Mothercoin is an intimate narrative that individualizes a collective problem: the essential yet unpaid and invisible labor of motherhood. Through years of interviews with nannies she met as a young mother at a Houston park, Muñoz explores the personal histories of migrant women, mainly from Latin America, employed as childcare workers for American families. Their stories reveal the complicated dynamics of families back home who benefit from the money their parents earn in the U.S., yet suffer from years spent separated. Nannies deal with the tension between working to provide for their families and being the constant nurturing presence to their own children that society demands of mothers. Interviewing the nannies' families, Muñoz further examines the complex dynamics of paid motherhood. Nannies are at once beloved members of the family and employees that can be fired. Sharing the experiences of nannies, children of nannies, and families who rely on nannies, Muñoz lays bare how essential motherhood is to the functioning global economy. Especially in the wake of the pandemic's massive disruptions to work and childcare, Mothercoin is an affecting, essential read.

From Booklist, Copyright (c) American Library Association. Used with permission.
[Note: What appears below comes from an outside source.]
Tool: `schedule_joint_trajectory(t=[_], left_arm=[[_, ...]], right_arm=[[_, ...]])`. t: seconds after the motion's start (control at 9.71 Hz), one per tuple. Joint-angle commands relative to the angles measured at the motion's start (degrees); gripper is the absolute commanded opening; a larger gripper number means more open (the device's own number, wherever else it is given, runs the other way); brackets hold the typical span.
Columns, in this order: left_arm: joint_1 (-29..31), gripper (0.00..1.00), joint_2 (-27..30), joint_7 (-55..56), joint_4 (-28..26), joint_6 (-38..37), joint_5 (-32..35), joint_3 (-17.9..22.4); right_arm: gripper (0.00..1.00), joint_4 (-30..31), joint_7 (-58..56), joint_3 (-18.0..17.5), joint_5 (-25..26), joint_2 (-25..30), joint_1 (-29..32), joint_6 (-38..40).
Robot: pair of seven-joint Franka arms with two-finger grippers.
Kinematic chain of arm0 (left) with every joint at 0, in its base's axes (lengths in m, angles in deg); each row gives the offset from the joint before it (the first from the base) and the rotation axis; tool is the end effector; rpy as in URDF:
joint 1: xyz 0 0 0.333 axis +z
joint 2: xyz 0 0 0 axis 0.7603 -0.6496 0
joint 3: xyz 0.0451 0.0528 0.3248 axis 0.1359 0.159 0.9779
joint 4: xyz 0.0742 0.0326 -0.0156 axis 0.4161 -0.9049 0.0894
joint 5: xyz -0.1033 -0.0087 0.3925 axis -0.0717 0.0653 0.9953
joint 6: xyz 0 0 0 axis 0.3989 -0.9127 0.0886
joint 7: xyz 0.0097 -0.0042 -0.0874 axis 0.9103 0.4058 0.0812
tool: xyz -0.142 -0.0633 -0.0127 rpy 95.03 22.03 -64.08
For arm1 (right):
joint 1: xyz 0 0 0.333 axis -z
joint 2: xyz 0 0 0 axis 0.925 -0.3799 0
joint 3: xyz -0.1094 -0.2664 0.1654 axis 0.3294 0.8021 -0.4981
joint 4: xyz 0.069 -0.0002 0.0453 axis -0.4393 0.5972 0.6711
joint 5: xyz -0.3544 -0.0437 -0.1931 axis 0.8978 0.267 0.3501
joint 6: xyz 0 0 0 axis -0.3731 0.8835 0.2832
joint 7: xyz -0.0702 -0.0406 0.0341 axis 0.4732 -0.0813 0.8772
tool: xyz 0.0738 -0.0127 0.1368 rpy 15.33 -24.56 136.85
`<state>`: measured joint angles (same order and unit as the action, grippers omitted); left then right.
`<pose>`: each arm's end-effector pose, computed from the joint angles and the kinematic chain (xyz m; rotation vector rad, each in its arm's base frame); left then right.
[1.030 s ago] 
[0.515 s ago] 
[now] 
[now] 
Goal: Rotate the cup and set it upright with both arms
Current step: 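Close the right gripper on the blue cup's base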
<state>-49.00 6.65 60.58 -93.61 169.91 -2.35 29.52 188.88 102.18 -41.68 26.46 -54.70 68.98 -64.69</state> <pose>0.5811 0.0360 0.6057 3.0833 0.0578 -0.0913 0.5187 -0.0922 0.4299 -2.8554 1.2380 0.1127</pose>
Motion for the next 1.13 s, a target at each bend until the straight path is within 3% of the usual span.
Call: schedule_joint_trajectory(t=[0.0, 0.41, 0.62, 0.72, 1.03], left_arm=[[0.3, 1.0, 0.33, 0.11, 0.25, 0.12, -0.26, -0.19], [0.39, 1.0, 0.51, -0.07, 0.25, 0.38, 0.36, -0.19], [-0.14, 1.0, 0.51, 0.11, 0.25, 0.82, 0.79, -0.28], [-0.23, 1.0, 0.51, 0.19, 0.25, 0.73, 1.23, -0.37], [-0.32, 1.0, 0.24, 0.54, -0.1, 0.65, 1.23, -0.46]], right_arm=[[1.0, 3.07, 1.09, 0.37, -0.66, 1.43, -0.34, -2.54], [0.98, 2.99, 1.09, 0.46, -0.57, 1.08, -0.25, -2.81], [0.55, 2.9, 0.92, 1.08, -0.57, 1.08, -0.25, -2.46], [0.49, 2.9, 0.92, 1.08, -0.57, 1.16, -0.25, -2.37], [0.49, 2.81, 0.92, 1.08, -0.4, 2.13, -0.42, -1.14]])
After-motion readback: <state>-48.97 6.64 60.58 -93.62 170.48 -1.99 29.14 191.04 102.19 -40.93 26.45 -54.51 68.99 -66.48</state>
Review by Publisher's Weekly Review

Rice University lecturer Muñoz debuts with a powerful study of the relationships between immigrant nannies and their employers, their own families, and the children they care for. The book's primary subjects are Sara, a young mother who followed her own mother to Houston from El Salvador; Rosa, a Mexican grandmother managing family on both sides of the border; and Pati, a young woman from El Salvador who knows how it feels to be a "left-behind child." Muñoz analyzes these women's experiences through the concept of the "mothercoin," a complex and harmful moral contradiction in which love becomes transactional, whether in the expectation that nannies genuinely care for the children under their charge, or the substitution of money for love when parents leave their children for work in the U.S. Interviews with well-intentioned employers in the U.S. reveal how the lack of value placed on the work of mothering binds American career women as well as their nannies; Muñoz fiercely critiques contemporary feminism for being under-engaged with this issue. Balancing big ideas about the worth of motherhood and the outsourcing of gendered work in the global marketplace with intimate profiles of individual women, Muñoz offers valuable insights on a thorny social issue. Feminists and immigrant rights activists will savor this thought-provoking cultural analysis. (Apr.)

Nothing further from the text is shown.